▶ Work instructions: Extract the full set of records, then give each one again exactly.

____________

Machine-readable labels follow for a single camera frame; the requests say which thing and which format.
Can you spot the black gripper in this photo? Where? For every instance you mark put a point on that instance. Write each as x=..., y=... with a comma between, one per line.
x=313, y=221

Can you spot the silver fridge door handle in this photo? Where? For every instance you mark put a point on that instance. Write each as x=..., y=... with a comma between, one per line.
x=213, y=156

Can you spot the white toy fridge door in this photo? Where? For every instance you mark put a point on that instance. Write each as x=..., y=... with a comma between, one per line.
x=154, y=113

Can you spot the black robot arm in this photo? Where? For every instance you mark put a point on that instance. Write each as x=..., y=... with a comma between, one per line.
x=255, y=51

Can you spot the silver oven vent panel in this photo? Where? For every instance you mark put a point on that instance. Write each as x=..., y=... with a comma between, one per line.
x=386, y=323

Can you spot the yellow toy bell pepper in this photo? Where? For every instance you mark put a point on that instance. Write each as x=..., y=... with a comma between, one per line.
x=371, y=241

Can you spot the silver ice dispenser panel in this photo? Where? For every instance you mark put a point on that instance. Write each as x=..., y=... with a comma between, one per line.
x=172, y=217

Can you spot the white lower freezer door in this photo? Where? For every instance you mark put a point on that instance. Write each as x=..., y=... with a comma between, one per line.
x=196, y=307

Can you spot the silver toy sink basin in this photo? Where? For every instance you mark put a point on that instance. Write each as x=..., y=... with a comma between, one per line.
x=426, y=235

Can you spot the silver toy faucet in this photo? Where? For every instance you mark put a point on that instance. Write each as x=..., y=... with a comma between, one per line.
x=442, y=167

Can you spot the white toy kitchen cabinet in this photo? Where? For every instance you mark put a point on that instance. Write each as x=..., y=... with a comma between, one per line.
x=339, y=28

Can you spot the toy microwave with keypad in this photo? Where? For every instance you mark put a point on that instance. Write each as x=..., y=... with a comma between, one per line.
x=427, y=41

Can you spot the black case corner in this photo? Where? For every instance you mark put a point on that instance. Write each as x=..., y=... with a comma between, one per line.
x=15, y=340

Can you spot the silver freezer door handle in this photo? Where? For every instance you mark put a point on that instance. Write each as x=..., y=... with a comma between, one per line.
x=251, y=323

____________

▶ Output for this task:
Machine-readable labels follow for a single camera frame; the requests say which thing and which format.
Can you spot the black gripper in this photo? Where? For every instance you mark put a point on that instance. Write each as x=..., y=... with a comma between, one per line.
x=313, y=221

Can you spot the silver fridge door handle in this photo? Where? For every instance you mark put a point on that instance. Write each as x=..., y=... with a comma between, one per line.
x=213, y=156

Can you spot the white toy fridge door in this photo? Where? For every instance you mark put a point on that instance. Write each as x=..., y=... with a comma between, one per line.
x=154, y=113

Can you spot the black robot arm in this photo? Where? For every instance you mark put a point on that instance. Write each as x=..., y=... with a comma between, one per line.
x=255, y=51

Can you spot the silver oven vent panel in this photo? Where? For every instance you mark put a point on that instance. Write each as x=..., y=... with a comma between, one per line.
x=386, y=323

Can you spot the yellow toy bell pepper in this photo? Where? For every instance you mark put a point on that instance. Write each as x=..., y=... with a comma between, one per line.
x=371, y=241

Can you spot the silver ice dispenser panel in this photo? Where? For every instance you mark put a point on that instance. Write each as x=..., y=... with a comma between, one per line.
x=172, y=217

Can you spot the white lower freezer door in this photo? Where? For every instance you mark put a point on that instance. Write each as x=..., y=... with a comma between, one per line.
x=196, y=307

Can you spot the silver toy sink basin in this photo? Where? For every instance you mark put a point on that instance. Write each as x=..., y=... with a comma between, one per line.
x=426, y=235

Can you spot the silver toy faucet in this photo? Where? For every instance you mark put a point on that instance. Write each as x=..., y=... with a comma between, one per line.
x=442, y=167

Can you spot the white toy kitchen cabinet in this photo? Where? For every instance you mark put a point on that instance. Write each as x=..., y=... with a comma between, one per line.
x=339, y=28

Can you spot the toy microwave with keypad in this photo? Where? For every instance you mark put a point on that instance. Write each as x=..., y=... with a comma between, one per line.
x=427, y=41

Can you spot the black case corner in this photo? Where? For every instance you mark put a point on that instance. Write each as x=..., y=... with a comma between, one per line.
x=15, y=340

Can you spot the silver freezer door handle in this photo? Where? For every instance you mark put a point on that instance. Write each as x=..., y=... with a comma between, one per line.
x=251, y=323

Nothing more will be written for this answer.